JavaScript / Node.js SDK

import { Database } from "@tursodatabase/libsql";

const db = new Database("file:mydb.db", {
    experimental: ["multiprocess_wal"],
});

Python SDK

import turso

conn = turso.connect(
    "mydb.db",
    experimental_features="multiprocess_wal",
)

Go SDK

db, err := turso.NewDatabase(turso.TursoDatabaseConfig{
    Path:                 "mydb.db",
    ExperimentalFeatures: "multiprocess_wal",
})
Or via DSN:
db, err := sql.Open("turso", "mydb.db?experimental=multiprocess_wal")

Concurrency Model

Multi-process access preserves Turso’s WAL concurrency guarantees across processes:
  • Writers are serialized across processes. At any instant, at most one process (and one connection within that process) holds the writer slot. Writers in other processes block until it is released.
  • Readers never block writers. Each active read transaction registers a reader slot that pins its snapshot’s max-frame. A reader in one process cannot be invalidated by a writer in another.
  • Checkpointing is serialized across processes. A single checkpointer truncates the WAL; readers pinning older frames prevent premature reclamation regardless of which process owns them.
  • Snapshots are stable. Each read transaction observes a consistent snapshot, even if a concurrent process commits new frames.
Schema changes (DDL) made in one process are picked up by other processes on their next statement via the existing schema refresh path — prepared statements in sibling processes may return SchemaUpdated and re-prepare, just as they do across connections within a single process.

Mixing Modes

The database cannot be open simultaneously in single-process mode from one process and multi-process mode from another. The open path probes for an incompatible live opener and fails fast:
  • Opening without multiprocess_wal while another process holds a live .tshm authority fails with:
    Database is already open with experimental multiprocess WAL in another process
  • Opening with multiprocess_wal while another process holds the legacy exclusive DB-file lock fails with:
    Database is already open without experimental multiprocess WAL in another process
To switch modes, close all existing connections to the database, then reopen with the desired configuration. The .tshm file may be left in place — Turso reuses it on the next multi-process open and rebuilds its state from the WAL if necessary.
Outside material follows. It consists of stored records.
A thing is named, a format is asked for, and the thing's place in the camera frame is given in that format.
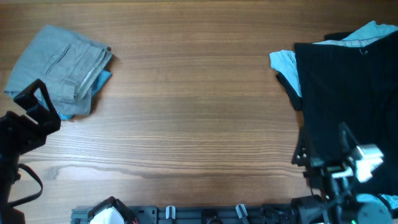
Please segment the grey shorts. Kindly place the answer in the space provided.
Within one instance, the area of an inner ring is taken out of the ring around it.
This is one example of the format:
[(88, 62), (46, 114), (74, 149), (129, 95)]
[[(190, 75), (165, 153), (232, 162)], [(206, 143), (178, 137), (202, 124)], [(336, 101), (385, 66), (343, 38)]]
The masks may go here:
[(112, 56), (108, 45), (46, 25), (16, 62), (4, 92), (15, 97), (39, 79), (58, 113), (89, 114), (94, 84)]

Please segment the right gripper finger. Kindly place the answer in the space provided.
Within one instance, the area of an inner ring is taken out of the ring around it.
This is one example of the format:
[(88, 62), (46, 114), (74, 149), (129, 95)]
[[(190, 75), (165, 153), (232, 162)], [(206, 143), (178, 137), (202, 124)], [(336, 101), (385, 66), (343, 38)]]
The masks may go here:
[(298, 132), (297, 145), (292, 156), (291, 164), (299, 167), (310, 166), (311, 146), (307, 130), (301, 127)]
[(353, 152), (356, 146), (359, 144), (354, 134), (345, 122), (338, 125), (339, 140), (341, 144), (341, 152), (344, 156), (347, 156)]

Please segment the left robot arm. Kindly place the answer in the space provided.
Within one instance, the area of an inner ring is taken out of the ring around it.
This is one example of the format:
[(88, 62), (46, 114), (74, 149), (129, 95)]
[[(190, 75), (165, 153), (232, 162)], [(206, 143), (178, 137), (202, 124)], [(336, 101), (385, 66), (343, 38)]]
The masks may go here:
[(14, 97), (14, 102), (26, 114), (8, 111), (1, 117), (1, 223), (25, 223), (25, 215), (17, 206), (39, 198), (43, 192), (10, 202), (11, 187), (26, 171), (40, 186), (38, 175), (27, 165), (19, 163), (21, 155), (46, 143), (47, 136), (60, 129), (61, 119), (50, 101), (43, 81), (37, 79)]

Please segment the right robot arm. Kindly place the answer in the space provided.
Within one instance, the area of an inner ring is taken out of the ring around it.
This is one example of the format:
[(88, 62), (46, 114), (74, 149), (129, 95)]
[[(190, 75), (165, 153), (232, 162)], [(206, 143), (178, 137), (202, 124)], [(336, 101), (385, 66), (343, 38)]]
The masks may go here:
[(354, 187), (372, 178), (383, 163), (375, 144), (360, 144), (346, 123), (338, 126), (341, 156), (324, 161), (300, 128), (292, 163), (305, 167), (303, 176), (319, 195), (294, 198), (288, 211), (290, 223), (392, 223), (397, 209), (384, 197), (359, 201)]

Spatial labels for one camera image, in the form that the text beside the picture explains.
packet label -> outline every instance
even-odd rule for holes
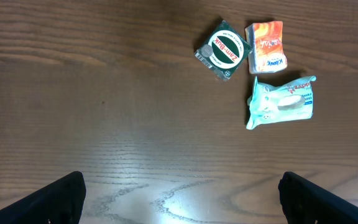
[[[251,46],[226,21],[222,21],[203,46],[196,50],[195,56],[219,78],[228,80],[251,51]]]

plastic packaging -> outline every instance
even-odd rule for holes
[[[219,78],[227,81],[252,51],[251,46],[226,22],[222,21],[195,56]]]
[[[313,92],[310,82],[315,80],[315,76],[303,77],[274,87],[258,83],[255,77],[254,90],[247,102],[250,110],[247,129],[252,130],[260,124],[311,118]]]
[[[282,21],[254,23],[246,28],[246,37],[253,48],[248,58],[251,74],[273,73],[287,67]]]

wooden surface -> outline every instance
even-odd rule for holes
[[[193,56],[219,17],[282,20],[314,115],[246,130],[252,76]],[[81,223],[286,223],[292,170],[358,206],[358,1],[0,1],[0,209],[71,171]]]

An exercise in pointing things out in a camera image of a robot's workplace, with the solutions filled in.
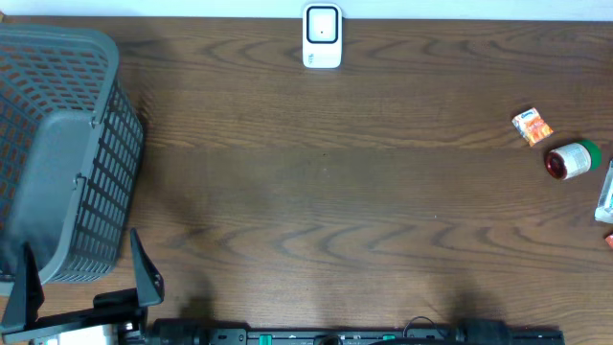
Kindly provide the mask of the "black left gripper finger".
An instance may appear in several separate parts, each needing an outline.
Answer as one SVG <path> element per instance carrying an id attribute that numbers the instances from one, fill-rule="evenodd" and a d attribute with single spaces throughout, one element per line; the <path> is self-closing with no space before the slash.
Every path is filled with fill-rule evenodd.
<path id="1" fill-rule="evenodd" d="M 13 288 L 1 322 L 2 334 L 20 333 L 32 326 L 44 303 L 34 252 L 27 242 L 21 249 Z"/>
<path id="2" fill-rule="evenodd" d="M 135 228 L 130 230 L 130 249 L 139 306 L 161 304 L 165 298 L 164 278 L 147 255 Z"/>

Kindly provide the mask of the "orange small carton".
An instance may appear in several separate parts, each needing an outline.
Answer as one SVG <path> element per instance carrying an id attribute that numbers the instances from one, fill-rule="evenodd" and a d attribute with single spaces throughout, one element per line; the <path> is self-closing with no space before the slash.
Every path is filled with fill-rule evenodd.
<path id="1" fill-rule="evenodd" d="M 534 107 L 514 116 L 511 123 L 530 147 L 535 146 L 554 133 Z"/>

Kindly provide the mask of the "white jar green lid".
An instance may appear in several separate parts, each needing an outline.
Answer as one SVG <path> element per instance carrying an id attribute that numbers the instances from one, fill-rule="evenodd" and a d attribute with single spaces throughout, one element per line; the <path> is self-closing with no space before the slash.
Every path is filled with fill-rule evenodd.
<path id="1" fill-rule="evenodd" d="M 589 140 L 580 140 L 552 149 L 545 157 L 547 172 L 558 180 L 567 180 L 593 171 L 601 163 L 601 149 Z"/>

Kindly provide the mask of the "white blue medicine box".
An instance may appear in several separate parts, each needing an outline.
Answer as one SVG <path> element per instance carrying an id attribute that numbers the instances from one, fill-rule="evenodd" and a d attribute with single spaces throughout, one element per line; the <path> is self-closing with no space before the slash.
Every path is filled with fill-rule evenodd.
<path id="1" fill-rule="evenodd" d="M 610 161 L 594 213 L 595 220 L 609 224 L 612 223 L 612 175 L 613 162 Z"/>

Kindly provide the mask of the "red chocolate bar wrapper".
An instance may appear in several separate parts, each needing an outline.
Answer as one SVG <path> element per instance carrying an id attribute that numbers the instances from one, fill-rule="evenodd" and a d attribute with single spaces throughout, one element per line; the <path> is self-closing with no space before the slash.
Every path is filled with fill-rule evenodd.
<path id="1" fill-rule="evenodd" d="M 610 248 L 613 248 L 613 235 L 608 235 L 604 240 Z"/>

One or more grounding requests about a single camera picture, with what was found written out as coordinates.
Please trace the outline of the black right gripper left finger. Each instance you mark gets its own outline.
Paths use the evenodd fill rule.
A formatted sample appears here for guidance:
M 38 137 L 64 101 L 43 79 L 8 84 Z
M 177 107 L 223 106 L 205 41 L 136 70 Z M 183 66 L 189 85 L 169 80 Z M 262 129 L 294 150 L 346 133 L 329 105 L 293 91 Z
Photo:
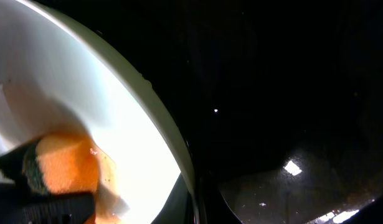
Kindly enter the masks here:
M 151 224 L 191 224 L 191 196 L 181 174 L 164 207 Z

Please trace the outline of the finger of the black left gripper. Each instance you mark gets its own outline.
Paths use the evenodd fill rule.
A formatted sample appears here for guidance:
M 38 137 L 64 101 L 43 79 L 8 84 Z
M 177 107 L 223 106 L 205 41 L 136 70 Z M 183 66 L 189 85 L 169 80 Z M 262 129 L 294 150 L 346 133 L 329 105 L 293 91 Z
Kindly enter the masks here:
M 26 187 L 0 183 L 0 224 L 85 223 L 94 213 L 89 192 L 38 195 Z

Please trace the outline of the mint green plate front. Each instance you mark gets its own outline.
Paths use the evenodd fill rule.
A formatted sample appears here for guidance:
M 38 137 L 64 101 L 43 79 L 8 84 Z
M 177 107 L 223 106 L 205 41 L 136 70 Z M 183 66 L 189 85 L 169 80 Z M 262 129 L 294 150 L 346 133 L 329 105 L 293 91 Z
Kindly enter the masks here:
M 0 156 L 55 133 L 86 136 L 115 162 L 121 223 L 152 223 L 180 174 L 199 223 L 191 156 L 150 82 L 65 14 L 0 1 Z

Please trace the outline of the orange green scrub sponge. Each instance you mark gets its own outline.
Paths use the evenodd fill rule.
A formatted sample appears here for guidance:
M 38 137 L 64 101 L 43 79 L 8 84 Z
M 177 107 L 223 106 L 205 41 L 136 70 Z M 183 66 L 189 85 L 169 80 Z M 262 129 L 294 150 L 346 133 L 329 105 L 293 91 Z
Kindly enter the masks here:
M 32 139 L 0 156 L 0 172 L 31 196 L 89 192 L 95 213 L 88 223 L 121 223 L 116 164 L 86 136 Z

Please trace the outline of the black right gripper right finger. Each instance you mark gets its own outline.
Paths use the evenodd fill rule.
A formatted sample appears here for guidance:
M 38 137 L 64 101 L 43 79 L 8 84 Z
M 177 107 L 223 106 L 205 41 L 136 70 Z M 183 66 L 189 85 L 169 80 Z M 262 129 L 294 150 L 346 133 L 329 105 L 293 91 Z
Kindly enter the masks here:
M 383 151 L 295 151 L 219 186 L 241 223 L 343 223 L 383 194 Z
Read-only opens are advisory: if multiprocess_wal is requested on a read-only open and no .tshm file exists, Turso falls back to the legacy read-only WAL path rather than failing. This lets read-only tooling work against a database that was closed cleanly by a single-process writer.

Limitations

  • The .tshm file format is versioned and may change in future releases. A format bump invalidates existing .tshm files — Turso recreates them on open; it does not attempt cross-version migration.
  • Attached databases (via ATTACH DATABASE) inherit the multi-process setting of the main connection.
  • The feature is not yet supported under MVCC (BEGIN CONCURRENT). Use either MVCC within a single process or multi-process WAL with the default isolation model, not both.
  • The concurrent-simulator and stress tests for multi-process mode run only on 64-bit Unix targets. Windows, WASM, and 32-bit builds silently ignore the flag.